● **To do**: Among the entries below, find every line that has "boundary" and pull it out.

(Saved entries)
== Segment start ==
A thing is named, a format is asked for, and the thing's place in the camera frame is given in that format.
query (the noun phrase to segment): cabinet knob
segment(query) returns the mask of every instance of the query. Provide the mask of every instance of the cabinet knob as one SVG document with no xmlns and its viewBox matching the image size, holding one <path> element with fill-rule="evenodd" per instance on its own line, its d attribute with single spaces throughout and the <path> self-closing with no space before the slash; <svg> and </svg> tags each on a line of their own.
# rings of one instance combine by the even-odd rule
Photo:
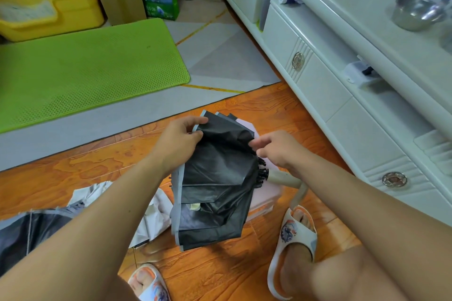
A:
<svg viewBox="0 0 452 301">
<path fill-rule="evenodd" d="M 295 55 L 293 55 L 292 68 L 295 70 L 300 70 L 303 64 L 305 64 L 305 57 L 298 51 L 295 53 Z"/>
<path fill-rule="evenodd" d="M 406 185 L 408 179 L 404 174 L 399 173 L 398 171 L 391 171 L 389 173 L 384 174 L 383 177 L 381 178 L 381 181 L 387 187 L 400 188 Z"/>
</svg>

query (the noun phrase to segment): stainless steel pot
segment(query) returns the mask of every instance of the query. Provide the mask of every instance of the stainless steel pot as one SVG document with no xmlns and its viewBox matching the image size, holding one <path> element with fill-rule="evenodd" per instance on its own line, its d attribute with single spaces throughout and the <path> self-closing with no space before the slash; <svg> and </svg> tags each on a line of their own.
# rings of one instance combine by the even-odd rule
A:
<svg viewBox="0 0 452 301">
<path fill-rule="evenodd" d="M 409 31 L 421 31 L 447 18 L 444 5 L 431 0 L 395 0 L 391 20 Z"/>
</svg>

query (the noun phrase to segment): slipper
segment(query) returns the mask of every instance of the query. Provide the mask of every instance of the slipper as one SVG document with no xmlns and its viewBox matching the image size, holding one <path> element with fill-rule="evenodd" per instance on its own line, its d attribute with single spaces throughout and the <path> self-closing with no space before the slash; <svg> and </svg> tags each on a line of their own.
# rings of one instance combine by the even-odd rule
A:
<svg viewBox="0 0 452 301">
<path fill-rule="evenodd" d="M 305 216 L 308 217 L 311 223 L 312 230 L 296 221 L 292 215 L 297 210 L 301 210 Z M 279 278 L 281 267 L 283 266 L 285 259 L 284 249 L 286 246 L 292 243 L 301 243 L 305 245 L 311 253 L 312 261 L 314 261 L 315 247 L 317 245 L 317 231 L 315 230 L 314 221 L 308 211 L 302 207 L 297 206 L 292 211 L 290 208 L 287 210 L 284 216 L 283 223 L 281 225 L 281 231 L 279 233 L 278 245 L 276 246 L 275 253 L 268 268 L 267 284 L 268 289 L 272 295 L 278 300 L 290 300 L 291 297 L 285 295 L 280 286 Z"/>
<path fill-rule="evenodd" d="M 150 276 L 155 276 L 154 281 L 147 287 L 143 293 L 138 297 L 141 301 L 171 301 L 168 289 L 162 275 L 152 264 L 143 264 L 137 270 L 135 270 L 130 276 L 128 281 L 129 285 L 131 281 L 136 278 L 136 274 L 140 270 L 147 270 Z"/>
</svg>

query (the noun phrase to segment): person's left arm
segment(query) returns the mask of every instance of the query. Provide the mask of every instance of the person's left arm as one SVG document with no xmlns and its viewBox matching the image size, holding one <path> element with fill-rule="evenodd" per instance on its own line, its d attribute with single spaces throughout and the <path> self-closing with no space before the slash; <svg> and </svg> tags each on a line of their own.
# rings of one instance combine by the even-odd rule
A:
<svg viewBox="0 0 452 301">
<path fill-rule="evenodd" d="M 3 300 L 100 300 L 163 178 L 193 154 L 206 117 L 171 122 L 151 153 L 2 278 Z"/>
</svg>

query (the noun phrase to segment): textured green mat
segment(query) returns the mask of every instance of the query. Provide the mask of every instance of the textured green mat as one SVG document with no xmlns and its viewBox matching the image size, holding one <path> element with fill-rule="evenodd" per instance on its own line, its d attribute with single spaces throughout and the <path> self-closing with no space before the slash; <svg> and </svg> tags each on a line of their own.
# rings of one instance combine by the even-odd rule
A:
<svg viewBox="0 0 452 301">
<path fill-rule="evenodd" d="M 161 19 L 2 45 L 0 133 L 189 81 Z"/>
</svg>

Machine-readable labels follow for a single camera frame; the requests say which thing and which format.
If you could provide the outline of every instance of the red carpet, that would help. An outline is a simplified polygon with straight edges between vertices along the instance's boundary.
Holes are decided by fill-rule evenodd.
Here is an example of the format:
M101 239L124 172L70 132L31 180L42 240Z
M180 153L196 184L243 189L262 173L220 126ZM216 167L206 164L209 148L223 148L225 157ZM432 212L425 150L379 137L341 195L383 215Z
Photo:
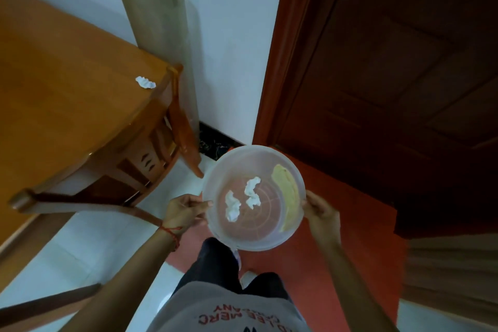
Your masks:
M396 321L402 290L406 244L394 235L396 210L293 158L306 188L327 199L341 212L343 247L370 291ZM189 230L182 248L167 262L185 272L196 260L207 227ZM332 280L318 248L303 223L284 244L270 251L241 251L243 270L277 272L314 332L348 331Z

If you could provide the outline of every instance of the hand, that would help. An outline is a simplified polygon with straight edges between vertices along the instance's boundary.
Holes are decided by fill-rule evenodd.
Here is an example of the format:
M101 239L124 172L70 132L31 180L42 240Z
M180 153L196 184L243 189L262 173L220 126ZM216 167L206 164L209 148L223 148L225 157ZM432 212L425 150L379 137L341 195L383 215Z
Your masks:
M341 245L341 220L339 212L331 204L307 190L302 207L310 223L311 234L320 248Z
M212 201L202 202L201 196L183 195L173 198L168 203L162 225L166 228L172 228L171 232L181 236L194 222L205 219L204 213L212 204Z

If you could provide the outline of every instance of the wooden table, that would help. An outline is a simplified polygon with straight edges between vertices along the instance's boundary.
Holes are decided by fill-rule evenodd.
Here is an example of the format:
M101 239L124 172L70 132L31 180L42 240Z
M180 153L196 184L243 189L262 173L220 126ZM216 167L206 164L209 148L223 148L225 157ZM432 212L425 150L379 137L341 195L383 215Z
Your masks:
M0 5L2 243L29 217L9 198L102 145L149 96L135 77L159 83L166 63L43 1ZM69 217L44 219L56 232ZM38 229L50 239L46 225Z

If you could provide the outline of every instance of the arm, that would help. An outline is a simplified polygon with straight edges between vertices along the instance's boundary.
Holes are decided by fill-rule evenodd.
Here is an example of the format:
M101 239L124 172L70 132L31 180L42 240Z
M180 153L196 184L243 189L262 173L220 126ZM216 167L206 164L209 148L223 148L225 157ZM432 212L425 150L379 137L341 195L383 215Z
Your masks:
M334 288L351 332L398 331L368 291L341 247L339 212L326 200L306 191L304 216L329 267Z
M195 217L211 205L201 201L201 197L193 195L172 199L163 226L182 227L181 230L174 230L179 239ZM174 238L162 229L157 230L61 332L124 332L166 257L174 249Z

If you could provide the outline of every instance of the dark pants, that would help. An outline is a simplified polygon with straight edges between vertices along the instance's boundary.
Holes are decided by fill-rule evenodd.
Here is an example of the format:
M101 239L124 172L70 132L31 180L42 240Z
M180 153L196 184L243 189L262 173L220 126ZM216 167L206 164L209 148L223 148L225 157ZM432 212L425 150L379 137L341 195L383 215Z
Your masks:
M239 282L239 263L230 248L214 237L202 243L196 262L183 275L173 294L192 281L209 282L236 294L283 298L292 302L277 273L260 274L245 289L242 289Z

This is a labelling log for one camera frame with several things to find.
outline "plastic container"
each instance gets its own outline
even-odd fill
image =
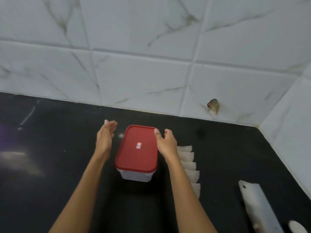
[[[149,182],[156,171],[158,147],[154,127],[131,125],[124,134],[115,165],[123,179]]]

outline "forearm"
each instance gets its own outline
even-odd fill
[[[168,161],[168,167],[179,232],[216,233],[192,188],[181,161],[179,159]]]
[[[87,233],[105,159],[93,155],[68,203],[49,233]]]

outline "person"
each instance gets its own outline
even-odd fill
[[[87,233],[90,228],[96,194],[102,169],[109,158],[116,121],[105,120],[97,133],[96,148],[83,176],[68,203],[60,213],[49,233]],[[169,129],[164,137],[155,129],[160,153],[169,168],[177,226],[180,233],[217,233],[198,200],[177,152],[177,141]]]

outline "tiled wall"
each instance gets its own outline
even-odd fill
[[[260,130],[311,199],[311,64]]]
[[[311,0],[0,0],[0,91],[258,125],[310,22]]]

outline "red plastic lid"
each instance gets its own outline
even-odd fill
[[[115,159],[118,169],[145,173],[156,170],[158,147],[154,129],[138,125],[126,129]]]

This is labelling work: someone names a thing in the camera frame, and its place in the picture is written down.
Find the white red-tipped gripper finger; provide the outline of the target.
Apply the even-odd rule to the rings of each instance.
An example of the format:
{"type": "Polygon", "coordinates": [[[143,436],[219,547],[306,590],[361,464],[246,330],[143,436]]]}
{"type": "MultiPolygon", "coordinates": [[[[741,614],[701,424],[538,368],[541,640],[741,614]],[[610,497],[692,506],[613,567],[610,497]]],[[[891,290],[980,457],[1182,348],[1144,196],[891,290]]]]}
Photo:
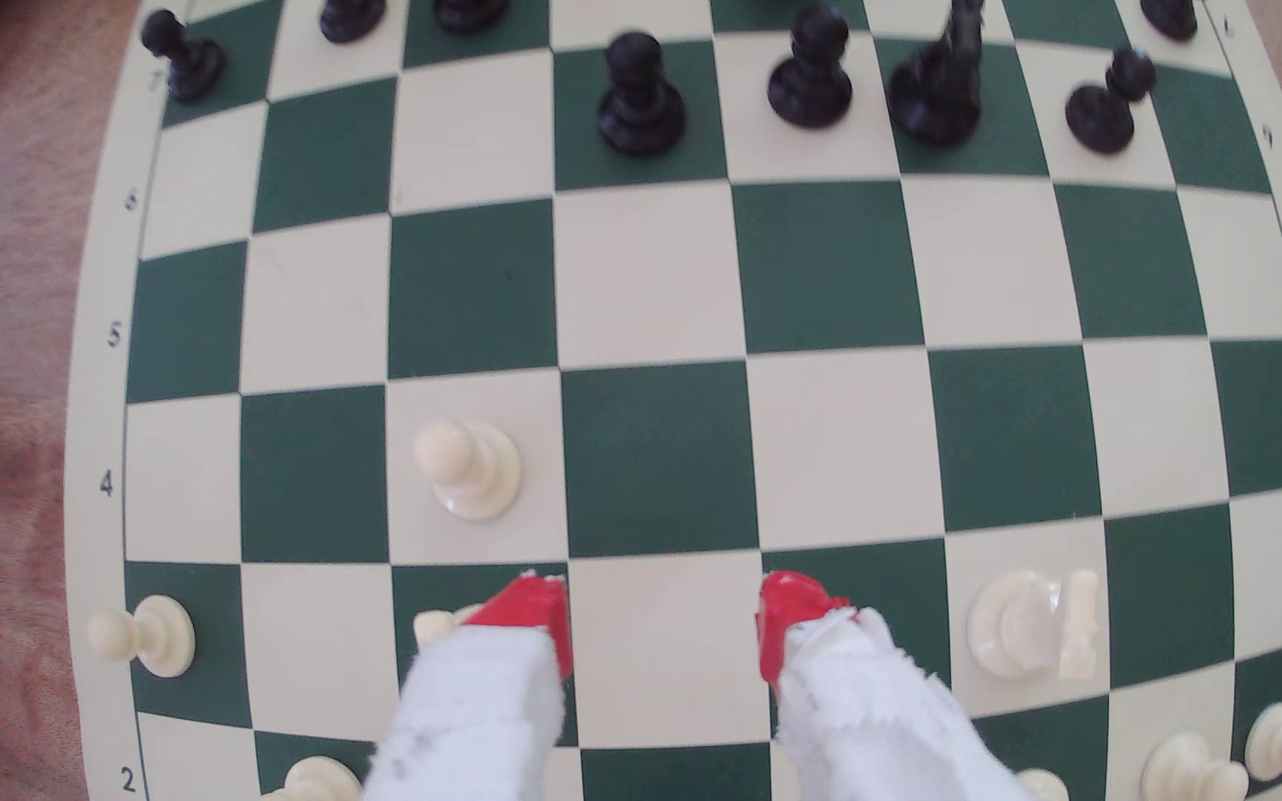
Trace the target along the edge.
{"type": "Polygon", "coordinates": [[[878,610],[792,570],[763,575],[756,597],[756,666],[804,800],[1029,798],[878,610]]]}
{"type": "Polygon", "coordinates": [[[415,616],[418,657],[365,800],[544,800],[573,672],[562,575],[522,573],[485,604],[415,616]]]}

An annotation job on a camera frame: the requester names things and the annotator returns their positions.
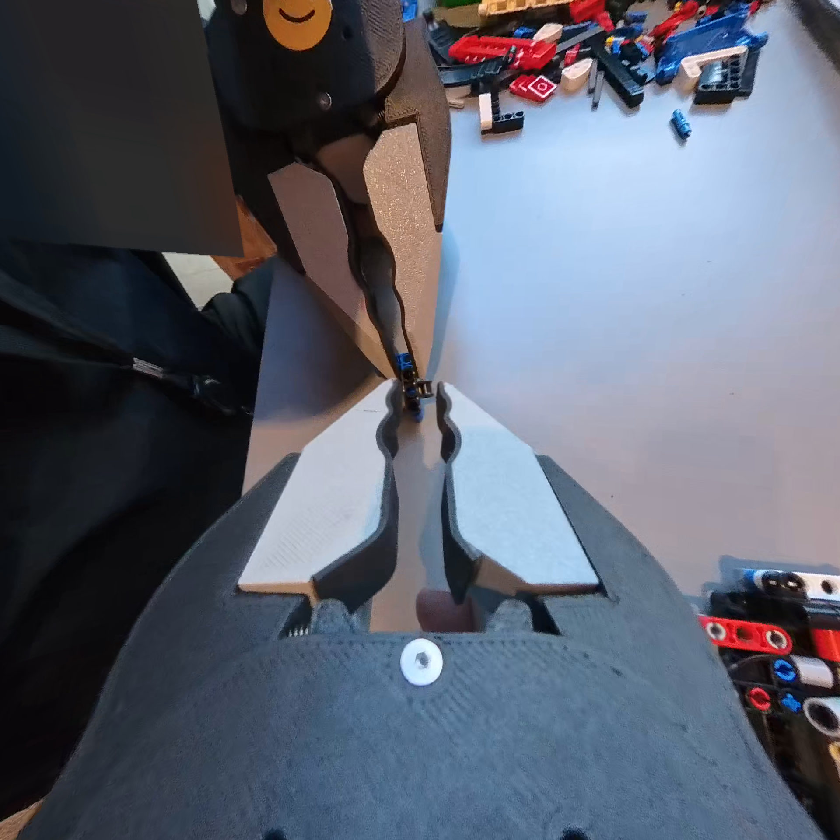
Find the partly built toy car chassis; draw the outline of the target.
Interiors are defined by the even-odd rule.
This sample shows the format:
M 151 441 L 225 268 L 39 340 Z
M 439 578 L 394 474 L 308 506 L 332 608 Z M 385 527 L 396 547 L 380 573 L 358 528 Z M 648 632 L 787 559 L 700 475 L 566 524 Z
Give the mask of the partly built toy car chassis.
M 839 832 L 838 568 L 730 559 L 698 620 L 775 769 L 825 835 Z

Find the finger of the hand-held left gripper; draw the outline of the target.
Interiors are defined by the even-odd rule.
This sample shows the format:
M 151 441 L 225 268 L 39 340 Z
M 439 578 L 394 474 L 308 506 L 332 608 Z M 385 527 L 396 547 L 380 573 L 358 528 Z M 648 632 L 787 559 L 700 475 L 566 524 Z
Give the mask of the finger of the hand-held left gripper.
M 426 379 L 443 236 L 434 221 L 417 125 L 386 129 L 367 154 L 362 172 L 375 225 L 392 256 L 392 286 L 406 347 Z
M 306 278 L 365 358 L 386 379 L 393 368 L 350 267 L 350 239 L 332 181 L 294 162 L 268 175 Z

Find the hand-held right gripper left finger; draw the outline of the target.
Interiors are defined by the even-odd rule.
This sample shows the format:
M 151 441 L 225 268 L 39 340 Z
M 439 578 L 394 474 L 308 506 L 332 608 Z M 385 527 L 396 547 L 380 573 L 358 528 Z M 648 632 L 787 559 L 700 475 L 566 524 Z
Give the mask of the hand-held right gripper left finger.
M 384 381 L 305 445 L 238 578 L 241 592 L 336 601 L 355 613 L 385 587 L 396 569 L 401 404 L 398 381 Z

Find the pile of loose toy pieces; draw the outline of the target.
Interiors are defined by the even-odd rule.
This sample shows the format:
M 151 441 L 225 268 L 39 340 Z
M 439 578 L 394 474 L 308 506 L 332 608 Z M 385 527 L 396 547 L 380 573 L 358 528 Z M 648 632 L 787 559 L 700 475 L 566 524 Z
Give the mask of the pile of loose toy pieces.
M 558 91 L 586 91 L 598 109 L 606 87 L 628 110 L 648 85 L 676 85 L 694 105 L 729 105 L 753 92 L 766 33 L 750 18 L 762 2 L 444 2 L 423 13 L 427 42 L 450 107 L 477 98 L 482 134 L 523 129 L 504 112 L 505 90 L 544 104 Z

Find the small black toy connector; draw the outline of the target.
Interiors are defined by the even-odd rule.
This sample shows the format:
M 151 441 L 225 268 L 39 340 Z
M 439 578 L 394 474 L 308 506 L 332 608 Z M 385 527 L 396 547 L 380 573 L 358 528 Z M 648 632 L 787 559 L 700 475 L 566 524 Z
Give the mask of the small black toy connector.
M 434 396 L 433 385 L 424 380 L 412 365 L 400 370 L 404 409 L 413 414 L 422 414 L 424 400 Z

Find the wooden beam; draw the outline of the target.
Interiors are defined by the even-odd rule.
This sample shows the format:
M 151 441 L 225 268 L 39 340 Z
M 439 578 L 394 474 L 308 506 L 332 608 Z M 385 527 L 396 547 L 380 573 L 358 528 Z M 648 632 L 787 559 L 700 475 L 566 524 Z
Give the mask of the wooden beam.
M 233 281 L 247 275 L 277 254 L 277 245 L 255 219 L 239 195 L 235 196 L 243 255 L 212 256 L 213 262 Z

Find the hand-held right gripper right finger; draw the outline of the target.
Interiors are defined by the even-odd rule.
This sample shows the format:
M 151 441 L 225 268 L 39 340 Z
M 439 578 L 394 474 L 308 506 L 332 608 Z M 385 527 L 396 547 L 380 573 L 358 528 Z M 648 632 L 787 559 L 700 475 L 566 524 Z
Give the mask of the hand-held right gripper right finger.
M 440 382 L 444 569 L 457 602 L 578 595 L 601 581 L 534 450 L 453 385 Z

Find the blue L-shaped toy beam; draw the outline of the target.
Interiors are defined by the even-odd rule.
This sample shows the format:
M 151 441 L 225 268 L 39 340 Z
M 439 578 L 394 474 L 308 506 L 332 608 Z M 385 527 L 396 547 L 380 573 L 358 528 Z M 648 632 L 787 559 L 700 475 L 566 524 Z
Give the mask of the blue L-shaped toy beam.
== Segment end ==
● **Solved exercise**:
If you could provide the outline of every instance of the red carpet, that would help. An outline is a simplified polygon with straight edges between vertices along the instance's boundary.
If you could provide the outline of every instance of the hand, that would help. An outline is a simplified polygon with straight edges between vertices along the instance's boundary.
If you could provide the outline of every instance of the wooden table, that would help. An outline is a simplified polygon with straight edges between vertices along the instance's boundary.
If you could provide the outline of every instance of the arm, that would help. An outline is a simplified polygon with straight edges between vertices along the instance's boundary.
If you could provide the outline of every instance of the dark pants, that would help. An outline is a simplified polygon with straight edges between vertices along the instance's boundary.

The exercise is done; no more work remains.